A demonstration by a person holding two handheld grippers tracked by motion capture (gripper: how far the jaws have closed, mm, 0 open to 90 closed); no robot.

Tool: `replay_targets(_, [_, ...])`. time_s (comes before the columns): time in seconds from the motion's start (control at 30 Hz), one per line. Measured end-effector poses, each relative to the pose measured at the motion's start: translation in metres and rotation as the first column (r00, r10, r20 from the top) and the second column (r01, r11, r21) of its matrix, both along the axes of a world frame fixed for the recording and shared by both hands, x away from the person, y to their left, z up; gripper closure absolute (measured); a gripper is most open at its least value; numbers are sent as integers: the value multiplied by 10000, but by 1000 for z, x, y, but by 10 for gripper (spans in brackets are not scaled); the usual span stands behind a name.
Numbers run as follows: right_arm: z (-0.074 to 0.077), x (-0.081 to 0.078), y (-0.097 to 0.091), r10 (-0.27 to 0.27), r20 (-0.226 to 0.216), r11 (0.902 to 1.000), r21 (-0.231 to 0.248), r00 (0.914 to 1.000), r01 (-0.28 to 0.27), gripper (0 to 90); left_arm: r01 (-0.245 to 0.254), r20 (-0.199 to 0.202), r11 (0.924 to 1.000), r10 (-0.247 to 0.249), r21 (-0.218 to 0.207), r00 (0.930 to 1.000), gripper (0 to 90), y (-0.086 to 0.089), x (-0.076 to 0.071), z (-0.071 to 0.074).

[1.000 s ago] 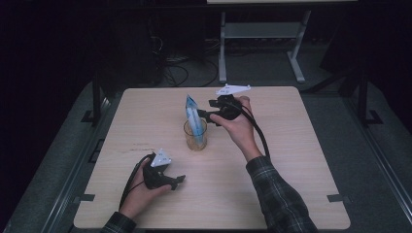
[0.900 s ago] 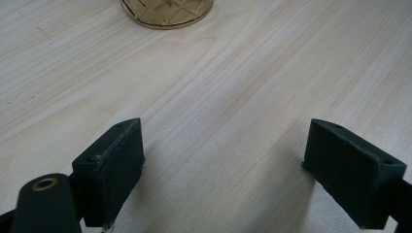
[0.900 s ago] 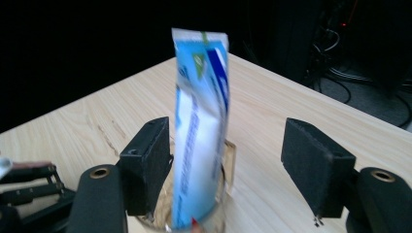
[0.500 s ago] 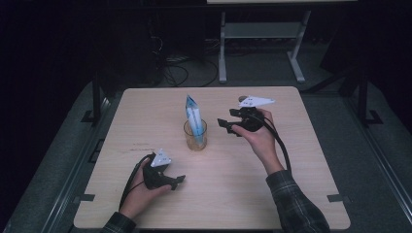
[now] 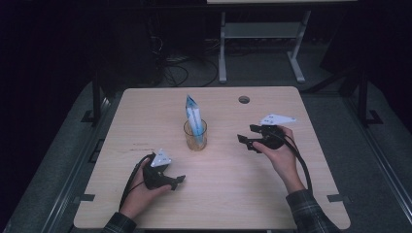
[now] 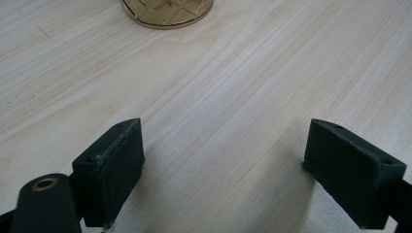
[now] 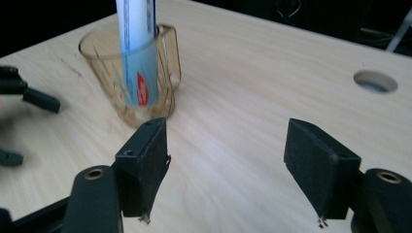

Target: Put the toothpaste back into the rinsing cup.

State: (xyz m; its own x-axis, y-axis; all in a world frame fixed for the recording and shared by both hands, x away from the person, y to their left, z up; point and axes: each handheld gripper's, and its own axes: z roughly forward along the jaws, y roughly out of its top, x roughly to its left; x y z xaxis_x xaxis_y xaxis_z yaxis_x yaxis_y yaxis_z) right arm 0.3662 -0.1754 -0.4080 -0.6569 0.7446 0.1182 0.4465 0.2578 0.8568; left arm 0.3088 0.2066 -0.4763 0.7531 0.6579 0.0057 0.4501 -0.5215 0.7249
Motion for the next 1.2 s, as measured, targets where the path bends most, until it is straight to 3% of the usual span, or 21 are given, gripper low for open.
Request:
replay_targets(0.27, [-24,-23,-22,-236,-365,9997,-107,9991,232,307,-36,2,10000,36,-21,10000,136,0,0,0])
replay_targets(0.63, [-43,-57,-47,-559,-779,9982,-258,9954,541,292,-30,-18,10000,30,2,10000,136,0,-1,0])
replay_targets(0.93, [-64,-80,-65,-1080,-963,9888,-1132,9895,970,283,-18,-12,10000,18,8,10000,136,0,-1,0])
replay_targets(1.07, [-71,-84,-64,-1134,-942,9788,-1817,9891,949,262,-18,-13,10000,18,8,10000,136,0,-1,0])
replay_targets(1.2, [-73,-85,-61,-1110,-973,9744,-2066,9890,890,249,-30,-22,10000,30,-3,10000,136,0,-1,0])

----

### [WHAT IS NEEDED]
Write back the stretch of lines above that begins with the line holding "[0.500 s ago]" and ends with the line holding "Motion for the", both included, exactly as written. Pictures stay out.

### [REPLY TO THE EXERCISE]
[0.500 s ago] 
[now] 
[now] 
[now] 

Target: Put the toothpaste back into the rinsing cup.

State: (xyz m; its own x-axis, y-axis; all in a world frame fixed for the recording and shared by both hands, x away from the person, y to their left, z up; point and axes: each handheld gripper's, and its own axes: z roughly forward along the jaws, y roughly out of its top, x roughly to its left; x y z xaxis_x xaxis_y xaxis_z yaxis_x yaxis_y yaxis_z) right arm 0.3662 -0.1754 -0.4080 -0.6569 0.7446 0.1182 0.4465 0.2578 0.8568; left arm 0.3088 0.2066 -0.4763 0.7531 0.6579 0.0057 0.4501 -0.5215 0.7249
Motion for the next 1.2 s, as measured, targets where the path bends most, until it is straight to 3% of the usual span, or 21 are given, gripper low for open.

What was produced is the complete output.